Noun: "(sometimes attributive, often pejorative) any style or genre that is ostensibly counterculture or alternative, but actually mainstream enough to be encountered at a mall, or among the type of people who frequent a mall"
1996 — "Recycled garbage: what a waste", Fort Worth Star-Telegram, 26 February 1996:
Large herds of major label record company reps emptied beer bottles, while backpack-toting mallternative kiddos sucked on their cigarettes.
1996 — "Stone Temple Pilots: Hard road back to glory", Fort Worth Star-Telegram, 15 November 1996:
Onstage, cigarette in one hand and mike stand in the other, leaning forward into the music, Stone Temple Pilots front man Scott Weiland is about as good a one-person definition of '90s mallternative hard rock as one could ask for.
1997 — "Silverchair: Livin' it up - for now", Fort Worth Star-Telegram, 2 May 1997:
Freak Show, the threesome's equally vanilla-flavored mallternative rock disc, has yet to match album No. 1's success, […]
1997 — Jim Sullivan, "Counter culture", The Boston Globe Magazine, 24 August 1997:
As the "over-the-counterculture" has grown, as once cutting-edge alternative styles and products have become "mallternative," Newbury Comics has benefited from the market moving in its direction.

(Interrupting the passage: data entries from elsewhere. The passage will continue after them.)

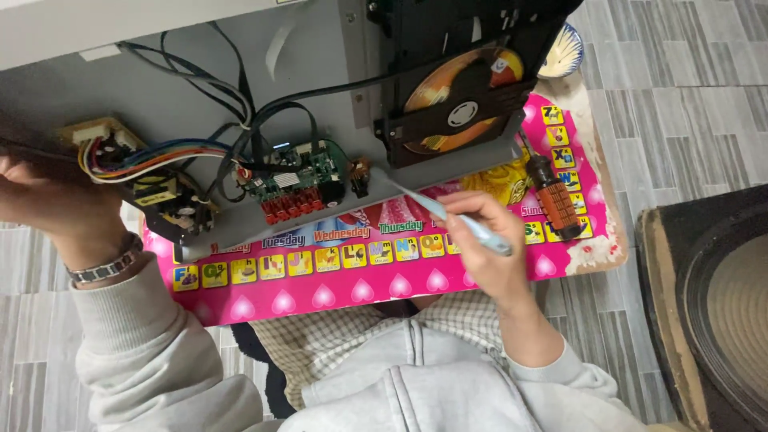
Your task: Repairing and cleaning the internal components of a DVD player using a screwdriver and a brush
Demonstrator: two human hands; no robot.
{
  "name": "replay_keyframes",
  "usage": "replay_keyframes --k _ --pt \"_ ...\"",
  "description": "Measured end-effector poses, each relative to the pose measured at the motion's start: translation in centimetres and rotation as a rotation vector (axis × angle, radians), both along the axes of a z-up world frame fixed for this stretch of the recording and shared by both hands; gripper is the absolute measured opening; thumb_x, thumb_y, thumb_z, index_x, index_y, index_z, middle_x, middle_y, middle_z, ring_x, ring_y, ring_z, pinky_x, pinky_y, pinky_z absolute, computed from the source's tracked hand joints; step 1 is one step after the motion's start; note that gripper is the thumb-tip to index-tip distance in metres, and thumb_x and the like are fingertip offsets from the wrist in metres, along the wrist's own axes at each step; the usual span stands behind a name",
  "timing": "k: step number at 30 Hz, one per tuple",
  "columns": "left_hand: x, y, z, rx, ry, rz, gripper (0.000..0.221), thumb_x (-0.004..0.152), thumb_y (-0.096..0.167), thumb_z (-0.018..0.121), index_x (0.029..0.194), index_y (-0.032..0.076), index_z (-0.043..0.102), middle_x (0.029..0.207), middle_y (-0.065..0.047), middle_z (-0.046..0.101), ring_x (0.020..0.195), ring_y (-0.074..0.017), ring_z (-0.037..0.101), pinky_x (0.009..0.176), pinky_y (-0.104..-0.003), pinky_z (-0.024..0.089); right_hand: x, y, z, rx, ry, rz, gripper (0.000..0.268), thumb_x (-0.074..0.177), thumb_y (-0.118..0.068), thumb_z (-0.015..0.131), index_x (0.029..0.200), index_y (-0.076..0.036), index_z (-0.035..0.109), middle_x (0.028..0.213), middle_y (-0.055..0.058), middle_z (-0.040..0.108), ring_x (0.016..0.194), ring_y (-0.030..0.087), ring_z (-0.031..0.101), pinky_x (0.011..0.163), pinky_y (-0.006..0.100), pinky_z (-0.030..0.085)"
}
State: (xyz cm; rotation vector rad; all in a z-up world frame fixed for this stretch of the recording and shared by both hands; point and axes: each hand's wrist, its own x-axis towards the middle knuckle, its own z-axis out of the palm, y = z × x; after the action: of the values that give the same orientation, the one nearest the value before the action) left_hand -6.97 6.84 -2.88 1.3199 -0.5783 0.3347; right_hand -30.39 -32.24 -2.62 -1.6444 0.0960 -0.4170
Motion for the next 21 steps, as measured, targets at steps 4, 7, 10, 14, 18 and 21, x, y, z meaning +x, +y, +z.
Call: replay_keyframes --k 4,7,10,14,18,21 --pt "0.0 0.1 -0.1 0.035 -0.063 -0.016 0.078 0.1 0.068 0.03 0.148 0.008 0.041 0.15 -0.018 0.047 0.145 -0.031 0.049 0.124 -0.045 0.043 -0.2 1.5 1.9 -0.225 -0.007 -0.042 0.012 0.085 0.006 0.063 0.096 0.004 0.065 0.109 0.014 0.07 0.08 0.013 0.062 0.069 0.022 0.051" --pt "0.2 0.7 -0.8 0.049 -0.07 -0.012 0.083 0.1 0.074 0.031 0.148 0.007 0.036 0.152 -0.022 0.042 0.146 -0.0351 0.044 0.123 -0.049 0.039 -0.7 1.8 3.2 -0.434 -0.043 -0.169 0.016 0.08 0.011 0.065 0.095 0.006 0.065 0.106 0.016 0.071 0.076 0.016 0.064 0.065 0.024 0.051" --pt "0.5 0.8 -1.1 0.094 -0.113 -0.019 0.083 0.102 0.075 0.029 0.148 0.006 0.036 0.152 -0.022 0.042 0.145 -0.0356 0.044 0.122 -0.05 0.037 -0.4 0.8 2.6 -0.331 -0.008 0.016 0.016 0.081 0.007 0.063 0.095 0.004 0.068 0.107 0.014 0.072 0.084 0.016 0.067 0.07 0.024 0.052" --pt "0.0 0.1 -0.3 0.019 -0.006 0.018 0.075 0.098 0.064 0.027 0.143 0.008 0.045 0.146 -0.013 0.052 0.135 -0.0225 0.053 0.118 -0.037 0.045 -0.4 -1.7 1.6 -0.271 0.026 -0.091 0.02 0.084 0.009 0.063 0.102 0.003 0.07 0.103 0.012 0.073 0.081 0.015 0.067 0.07 0.023 0.053" --pt "0.2 0.8 -0.9 0.085 0.034 0.016 0.081 0.097 0.069 0.028 0.147 0.006 0.043 0.148 -0.016 0.052 0.136 -0.0244 0.055 0.116 -0.037 0.047 -0.7 -2.5 1.3 -0.118 0.027 -0.128 0.02 0.088 0.008 0.061 0.107 0.007 0.068 0.103 0.015 0.072 0.086 0.018 0.07 0.075 0.023 0.056" --pt "0.0 0.9 -0.6 0.148 0.043 0.063 0.082 0.097 0.072 0.026 0.142 0.006 0.043 0.142 -0.018 0.054 0.133 -0.0237 0.059 0.108 -0.033 0.049 0.7 -1.4 -0.4 -0.088 0.023 -0.056 0.024 0.084 0.008 0.063 0.106 0.005 0.069 0.102 0.02 0.074 0.084 0.023 0.075 0.069 0.024 0.061"
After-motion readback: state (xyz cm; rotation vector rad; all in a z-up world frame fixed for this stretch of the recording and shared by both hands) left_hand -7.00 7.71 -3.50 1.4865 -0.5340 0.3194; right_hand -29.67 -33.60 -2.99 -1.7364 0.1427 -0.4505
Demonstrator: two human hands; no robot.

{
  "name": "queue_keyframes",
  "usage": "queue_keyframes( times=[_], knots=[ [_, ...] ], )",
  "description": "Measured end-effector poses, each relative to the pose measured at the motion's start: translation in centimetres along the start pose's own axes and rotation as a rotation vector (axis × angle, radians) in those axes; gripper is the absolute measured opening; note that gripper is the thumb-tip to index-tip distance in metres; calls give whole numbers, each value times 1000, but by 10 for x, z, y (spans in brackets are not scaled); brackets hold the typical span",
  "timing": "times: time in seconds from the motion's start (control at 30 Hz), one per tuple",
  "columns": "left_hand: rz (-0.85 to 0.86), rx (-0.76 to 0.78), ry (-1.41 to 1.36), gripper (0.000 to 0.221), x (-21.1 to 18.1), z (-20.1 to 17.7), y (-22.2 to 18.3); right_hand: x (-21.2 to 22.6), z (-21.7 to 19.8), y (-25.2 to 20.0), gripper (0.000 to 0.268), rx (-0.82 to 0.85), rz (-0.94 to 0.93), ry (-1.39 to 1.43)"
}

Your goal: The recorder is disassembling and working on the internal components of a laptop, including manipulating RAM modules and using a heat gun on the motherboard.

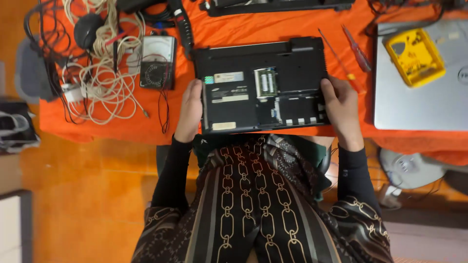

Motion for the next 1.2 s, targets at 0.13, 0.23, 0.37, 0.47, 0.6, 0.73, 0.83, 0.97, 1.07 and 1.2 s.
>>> queue_keyframes(
  times=[0.13,0.23,0.37,0.47,0.6,0.73,0.83,0.97,1.07,1.2],
  knots=[
    [83,114,-62,38,7,14,12,17,-16,4,35,-74,-148,-322],
    [100,192,-71,35,1,24,9,24,-19,4,35,-89,-181,-454],
    [53,268,-70,29,-9,34,6,14,-23,7,36,-119,-190,-536],
    [92,285,-134,26,-17,37,2,1,-22,6,37,-151,-266,-539],
    [138,253,-112,23,-12,34,2,5,-17,-1,37,-168,-291,-515],
    [68,259,-271,27,7,29,18,5,-16,-3,36,-215,-313,-542],
    [70,230,-216,36,-4,30,23,5,-16,-4,35,-228,-312,-558],
    [167,203,-24,49,-20,39,30,7,-16,-5,34,-236,-325,-567],
    [76,134,61,51,-8,37,36,9,-15,-5,34,-241,-314,-571],
    [82,82,159,51,-9,35,35,11,-14,-5,33,-239,-301,-570]
  ],
)
Point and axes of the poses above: each hand's wrist, its own y-axis towards the middle knuckle, its own z-axis out of the palm, x = y × z, the point moved 8 cm from there along y, towards the middle knuckle, and after that the axes turned 2 degrees about -y, right-handed, at the moved point
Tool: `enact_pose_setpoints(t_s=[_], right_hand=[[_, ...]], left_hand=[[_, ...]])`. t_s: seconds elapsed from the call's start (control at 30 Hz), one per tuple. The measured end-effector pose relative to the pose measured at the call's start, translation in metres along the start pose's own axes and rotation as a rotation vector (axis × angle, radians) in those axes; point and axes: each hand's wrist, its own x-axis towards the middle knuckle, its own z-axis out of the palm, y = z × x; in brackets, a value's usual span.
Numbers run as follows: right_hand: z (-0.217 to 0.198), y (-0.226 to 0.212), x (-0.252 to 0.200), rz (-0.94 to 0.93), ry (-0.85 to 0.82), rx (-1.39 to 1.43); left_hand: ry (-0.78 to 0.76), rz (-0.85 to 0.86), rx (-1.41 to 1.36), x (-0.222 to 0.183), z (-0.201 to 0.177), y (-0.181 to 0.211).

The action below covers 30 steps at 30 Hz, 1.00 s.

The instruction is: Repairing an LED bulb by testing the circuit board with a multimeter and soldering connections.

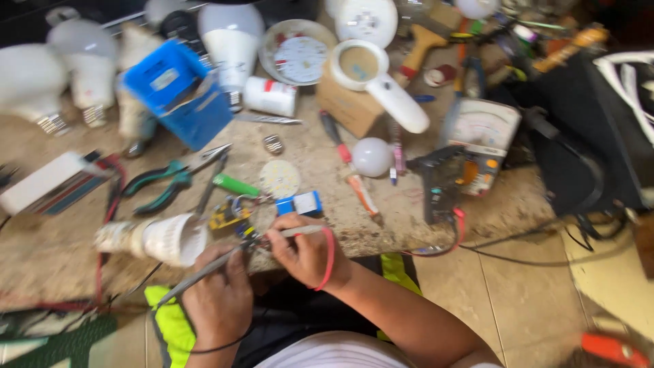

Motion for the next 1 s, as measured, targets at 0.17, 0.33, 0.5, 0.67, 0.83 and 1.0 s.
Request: enact_pose_setpoints(t_s=[0.17, 0.33, 0.5, 0.67, 0.83, 1.0], right_hand=[[0.005, 0.004, -0.006, -0.054, 0.036, -0.195], [0.006, 0.005, -0.007, 0.005, -0.01, -0.19], [0.006, 0.004, -0.01, 0.003, 0.07, -0.109], [0.007, 0.009, 0.003, -0.113, 0.141, -0.028], [0.005, 0.006, 0.001, -0.139, 0.04, -0.07], [-0.002, -0.004, -0.005, -0.112, 0.006, -0.066]], left_hand=[[-0.024, 0.003, -0.215, 0.007, -0.004, 0.008], [0.017, -0.006, -0.172, -0.003, 0.0, 0.004], [0.107, -0.009, -0.348, 0.009, -0.013, 0.018], [0.229, 0.107, -0.252, 0.037, -0.02, 0.034], [0.162, 0.062, -0.204, 0.036, -0.008, 0.024], [0.164, 0.049, -0.268, 0.034, -0.012, 0.026]])
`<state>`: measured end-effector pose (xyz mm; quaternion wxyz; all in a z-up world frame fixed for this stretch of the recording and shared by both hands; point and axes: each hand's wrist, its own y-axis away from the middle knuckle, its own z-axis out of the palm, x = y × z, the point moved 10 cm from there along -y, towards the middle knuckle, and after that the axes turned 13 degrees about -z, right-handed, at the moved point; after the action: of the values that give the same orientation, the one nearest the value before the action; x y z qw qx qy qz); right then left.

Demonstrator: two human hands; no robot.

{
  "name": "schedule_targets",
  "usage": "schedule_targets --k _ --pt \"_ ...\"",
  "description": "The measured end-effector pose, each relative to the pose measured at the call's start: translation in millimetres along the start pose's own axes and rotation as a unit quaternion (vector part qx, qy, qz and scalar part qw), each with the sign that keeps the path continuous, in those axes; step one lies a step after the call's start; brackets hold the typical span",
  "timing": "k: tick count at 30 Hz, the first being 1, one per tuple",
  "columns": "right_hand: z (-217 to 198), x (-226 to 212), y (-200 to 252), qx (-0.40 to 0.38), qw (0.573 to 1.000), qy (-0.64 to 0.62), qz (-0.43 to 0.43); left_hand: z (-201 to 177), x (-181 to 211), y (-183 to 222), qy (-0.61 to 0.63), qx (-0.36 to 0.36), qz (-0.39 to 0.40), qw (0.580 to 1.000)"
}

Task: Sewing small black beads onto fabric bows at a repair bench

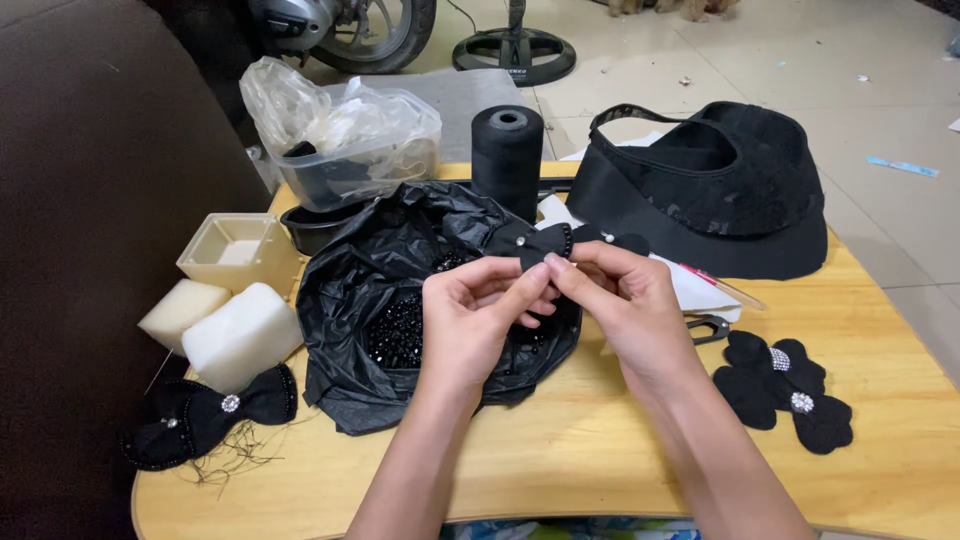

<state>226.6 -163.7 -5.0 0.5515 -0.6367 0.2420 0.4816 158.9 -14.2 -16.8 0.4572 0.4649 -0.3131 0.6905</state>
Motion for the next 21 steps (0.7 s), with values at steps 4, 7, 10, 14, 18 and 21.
schedule_targets --k 4,7,10,14,18,21 --pt "-1 2 1 -0.005 1.0 -0.003 0.009 4 3 3 -0.005 -0.003 -0.02 1.0" --pt "0 -2 1 -0.003 1.0 0.002 0.01 3 2 2 -0.009 0.0 -0.028 1.0" --pt "0 -3 1 -0.009 1.0 0.008 0.015 0 1 1 -0.027 0.008 -0.032 0.999" --pt "10 -15 5 -0.036 0.998 -0.023 0.048 -9 5 0 -0.045 0.054 -0.065 0.995" --pt "15 -9 7 -0.074 0.996 -0.03 0.05 -7 10 1 0.012 0.015 -0.107 0.994" --pt "17 -7 7 -0.091 0.994 -0.029 0.057 -12 21 -8 0.007 -0.034 -0.068 0.997"
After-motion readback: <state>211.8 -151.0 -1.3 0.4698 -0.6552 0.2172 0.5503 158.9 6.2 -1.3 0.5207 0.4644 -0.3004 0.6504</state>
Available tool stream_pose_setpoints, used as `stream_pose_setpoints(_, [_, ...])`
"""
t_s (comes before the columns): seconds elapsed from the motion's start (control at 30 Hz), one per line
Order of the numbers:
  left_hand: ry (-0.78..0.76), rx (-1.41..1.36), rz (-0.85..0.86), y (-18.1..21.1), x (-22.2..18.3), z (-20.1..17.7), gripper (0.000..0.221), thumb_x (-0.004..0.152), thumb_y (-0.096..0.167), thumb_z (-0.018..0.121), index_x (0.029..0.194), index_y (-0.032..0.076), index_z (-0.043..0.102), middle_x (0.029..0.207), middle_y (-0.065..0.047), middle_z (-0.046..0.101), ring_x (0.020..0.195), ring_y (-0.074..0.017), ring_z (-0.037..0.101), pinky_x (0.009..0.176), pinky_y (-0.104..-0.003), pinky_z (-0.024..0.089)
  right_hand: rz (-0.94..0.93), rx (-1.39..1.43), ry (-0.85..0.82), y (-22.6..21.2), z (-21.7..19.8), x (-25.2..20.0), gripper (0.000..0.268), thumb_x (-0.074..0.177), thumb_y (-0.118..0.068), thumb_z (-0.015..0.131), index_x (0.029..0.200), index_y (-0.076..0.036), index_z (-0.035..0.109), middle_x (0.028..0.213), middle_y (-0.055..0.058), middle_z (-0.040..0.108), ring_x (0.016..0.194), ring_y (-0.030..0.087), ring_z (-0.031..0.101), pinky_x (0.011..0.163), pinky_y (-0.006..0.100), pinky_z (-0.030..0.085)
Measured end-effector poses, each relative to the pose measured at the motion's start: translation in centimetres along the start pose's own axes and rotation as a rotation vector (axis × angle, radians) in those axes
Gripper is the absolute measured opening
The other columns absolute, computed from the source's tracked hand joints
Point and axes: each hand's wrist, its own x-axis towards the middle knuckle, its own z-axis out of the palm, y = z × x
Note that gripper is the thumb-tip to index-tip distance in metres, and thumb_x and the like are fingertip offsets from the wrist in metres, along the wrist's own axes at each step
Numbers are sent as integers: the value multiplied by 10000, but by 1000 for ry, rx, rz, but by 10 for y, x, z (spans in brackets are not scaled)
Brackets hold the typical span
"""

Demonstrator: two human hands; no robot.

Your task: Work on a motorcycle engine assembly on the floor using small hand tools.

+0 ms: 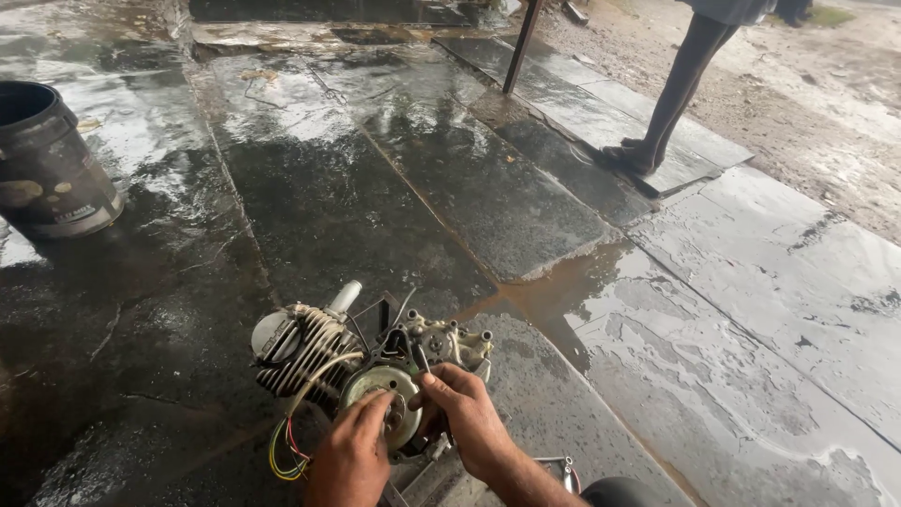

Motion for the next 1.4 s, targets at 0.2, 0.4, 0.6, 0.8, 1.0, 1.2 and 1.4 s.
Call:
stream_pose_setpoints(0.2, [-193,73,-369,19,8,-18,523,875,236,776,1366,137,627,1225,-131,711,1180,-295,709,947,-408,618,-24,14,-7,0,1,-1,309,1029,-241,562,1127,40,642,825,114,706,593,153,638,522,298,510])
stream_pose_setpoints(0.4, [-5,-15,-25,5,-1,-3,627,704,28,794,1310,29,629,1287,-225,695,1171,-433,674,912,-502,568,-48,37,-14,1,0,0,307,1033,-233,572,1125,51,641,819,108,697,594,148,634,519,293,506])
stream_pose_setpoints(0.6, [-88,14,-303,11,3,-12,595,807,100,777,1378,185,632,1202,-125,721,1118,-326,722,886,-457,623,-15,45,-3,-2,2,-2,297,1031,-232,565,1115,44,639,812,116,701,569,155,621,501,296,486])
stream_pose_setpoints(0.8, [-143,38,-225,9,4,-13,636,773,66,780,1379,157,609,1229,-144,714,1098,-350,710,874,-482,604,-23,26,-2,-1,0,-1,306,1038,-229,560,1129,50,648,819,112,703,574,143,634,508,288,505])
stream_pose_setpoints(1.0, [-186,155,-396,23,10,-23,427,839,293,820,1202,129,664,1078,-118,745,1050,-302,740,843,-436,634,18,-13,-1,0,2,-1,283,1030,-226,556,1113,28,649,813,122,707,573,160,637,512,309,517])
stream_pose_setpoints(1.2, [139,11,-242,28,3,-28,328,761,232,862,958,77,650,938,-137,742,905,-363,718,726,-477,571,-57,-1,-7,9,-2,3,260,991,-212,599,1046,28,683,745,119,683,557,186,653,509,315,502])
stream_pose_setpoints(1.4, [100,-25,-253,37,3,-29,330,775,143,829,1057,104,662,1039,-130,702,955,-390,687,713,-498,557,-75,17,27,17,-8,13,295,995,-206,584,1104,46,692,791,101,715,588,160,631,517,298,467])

Black leather biker jackets, body piercings, tattoos, and jarring hairstyles, which once could shock the counterculturally challenged, today are part of a lifestyle choice that barely raises eyebrows.
1997 — "K. D. Lang Wears Her 'Drag' Tour Quite Lightly", San Jose Mercury News, 24 September 1997:
The band hits Palo Alto's Edge tonight, premiering its new album, "Hang-Ups" (Mojo), an album with more seriousness than the debut album that launched them into the mallternative heights.
1999 — "Courtney's defection hurt Manson", Fort Worth Star-Telegram, 19 March 1999:
There will probably always be disaffected, mallternative kids ready to embrace his cartoon/Halloweenish take on scary rock 'n' roll, but the truth is that his dive into glam last year with Mechanical Animals didn't satisfy scads of the people who loved him when he sounded more like, well, Nine Inch Nails.
After the official Dashboard website announced that a limited-edition picture disc of two Mission tracks would be sold exclusively at the mallternative store Hot Topic, one fan groused: "This is just another tally mark in the 'selling out' column. […]
[…] and on Los Angeles' KROQ-FM (106.7), the taste-making station of mallternative-skateboarding teen chic, the song has been played several times a day since early October.
2004 — Brian Hiatt, "No 'Free Bird'", Entertainment Weekly, 19 March 2004:
At its best, neo-alternative is transcending nostalgia, lighting a brighter path for oft dreary rock radio. Many of the stations fill their new-music slots -- usually about 30 to 40 percent of their playlists -- not with "mallternative" fodder, but with the smart, indie-leaning music that radio tends to ignore.
Truth is, you like the new you, this Guitar Hero version of yourself: the mallternative bands, the squeaky-clean beer halls, the rooftop parties at glass hotels.
She looks like pop culture's idea of a fag hag: slightly chubby, with perfect crimson hair and clothing by Sanrio, Torrid and Hot Topic. She is fond of calling herself "mallternative."
Noun: "an alternative to a mall, particularly an open-air urban shopping district"
1987 — "St. Anthony Main's ads aim at malls", Minneapolis Star-Tribune, 14 December 1987:
St. Anthony Main, the riverfront specialty retail center that is fighting low occupancy, hopes to pull holiday shoppers with ads declaring itself the "Mallternative."
2003 — Atlanta Magazine, December 2003, page 66 (ad copy):
We're Atlanta's shopping "mallternative" for the holidays.
2004 — Kyle Ezell, Get Urban!: The Complete Guide to City Living, Capital Books (2004), →ISBN, page 163:
Although several energy-depleting surface parking lots remain, Mass Avenue's interesting mix of business and people is quickly turning it into a full-fledge window shopper's mallternative, full of energy.